Quite in accordance with this influence of small-pox in rendering the patient somewhat more liable to catch the disease during any future epidemic, is the body of evidence adduced by Professor Vogt, showing that vaccination, especially when repeated once or several times, renders the persons so vaccinated more liable to take the disease, and thus actually increases the virulence of epidemics. This has been suspected by some anti-vaccinators; but it is, I believe, now for the first time supported by a considerable body of statistics.
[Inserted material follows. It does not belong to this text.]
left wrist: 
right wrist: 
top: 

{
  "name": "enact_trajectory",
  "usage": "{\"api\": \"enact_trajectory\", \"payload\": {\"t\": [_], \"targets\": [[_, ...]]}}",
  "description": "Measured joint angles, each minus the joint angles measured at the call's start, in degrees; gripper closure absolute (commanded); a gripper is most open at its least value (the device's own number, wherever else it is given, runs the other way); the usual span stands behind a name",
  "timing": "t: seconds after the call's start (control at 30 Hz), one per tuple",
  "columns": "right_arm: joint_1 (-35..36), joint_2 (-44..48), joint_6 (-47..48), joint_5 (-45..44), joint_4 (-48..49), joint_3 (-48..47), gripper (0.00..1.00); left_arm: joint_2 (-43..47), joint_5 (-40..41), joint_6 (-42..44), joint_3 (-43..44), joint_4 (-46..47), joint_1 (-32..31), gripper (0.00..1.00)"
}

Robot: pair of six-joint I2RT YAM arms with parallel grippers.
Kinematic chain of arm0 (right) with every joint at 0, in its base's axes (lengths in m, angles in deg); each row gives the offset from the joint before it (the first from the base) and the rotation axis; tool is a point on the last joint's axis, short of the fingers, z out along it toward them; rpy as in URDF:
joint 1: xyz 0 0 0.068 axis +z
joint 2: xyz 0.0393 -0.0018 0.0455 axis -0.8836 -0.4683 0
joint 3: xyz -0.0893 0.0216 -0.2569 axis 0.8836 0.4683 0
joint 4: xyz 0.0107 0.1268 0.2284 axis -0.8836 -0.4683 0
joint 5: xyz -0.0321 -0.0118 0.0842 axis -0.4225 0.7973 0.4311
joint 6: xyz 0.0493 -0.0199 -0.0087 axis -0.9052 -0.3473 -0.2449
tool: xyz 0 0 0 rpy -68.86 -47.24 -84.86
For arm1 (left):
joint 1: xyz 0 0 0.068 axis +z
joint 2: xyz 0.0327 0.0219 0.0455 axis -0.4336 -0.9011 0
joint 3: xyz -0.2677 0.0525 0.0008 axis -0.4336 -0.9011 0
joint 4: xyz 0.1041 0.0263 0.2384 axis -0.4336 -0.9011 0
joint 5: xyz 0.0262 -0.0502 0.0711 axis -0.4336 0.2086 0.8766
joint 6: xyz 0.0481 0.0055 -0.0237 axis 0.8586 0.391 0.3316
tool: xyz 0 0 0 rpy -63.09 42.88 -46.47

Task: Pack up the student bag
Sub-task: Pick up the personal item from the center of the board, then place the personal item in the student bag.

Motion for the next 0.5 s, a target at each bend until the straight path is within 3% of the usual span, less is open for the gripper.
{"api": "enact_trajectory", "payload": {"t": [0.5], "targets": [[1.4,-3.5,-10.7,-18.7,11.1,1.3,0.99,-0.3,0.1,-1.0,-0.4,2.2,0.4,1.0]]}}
The other important feature in Professor Vogt’s memoir is the strong support he gives to the view that small-pox mortality is really—other things being approximately equal—a function of density of population. All the evidence I have adduced goes to show this, especially the enormously high small-pox death-rate in crowded cities in approximate proportion to the amount of crowding. Professor Vogt adds some remarkable statistics illustrating this point, especially a table in which the 627 registration districts of England and Wales are grouped according to their density of population, from one district having only sixty-four persons to a square mile to six which have 20,698 per square mile, another column showing in how many of the years during the period 1859-1882 there were any small-pox deaths in the districts. The result shown is very remarkable. In the most thinly populated district no small-pox death occurred in any one of the twenty-four years; in the most densely peopled districts small-pox deaths occurred in every one of the twenty-four years. And the frequency of the occurrence of small-pox in all the intervening groups of districts followed exactly the density of the population. Taking two groups with nearly the same population, the fourth group of 107 districts, with a total population of 1,840,581, had small-pox deaths in only five or six out of the twenty-four years in any of them; while the thirteenth group of thirteen districts, with a population of 1,908,888, had small-pox deaths in twenty-three out of the twenty-four years. But the first group had a density of 160 to the square mile, and the last had 8,350 to the square mile. The Commissioners dwell upon the alleged fact that neither water-supply, nor drainage, nor contaminated food produce small-pox, and urge that what is commonly understood by sanitation has little effect upon it (par. 153). But what may be termed the fundamental principle of sanitation is the avoidance of overcrowding; and this is shown by an overwhelming body of evidence invariably to influence small-pox mortality quite irrespective of vaccination.[22] Yet the remarkable contribution to the mass of evidence in the “Reports” which brings out this fact most clearly, receives no notice whatever in the Final Report.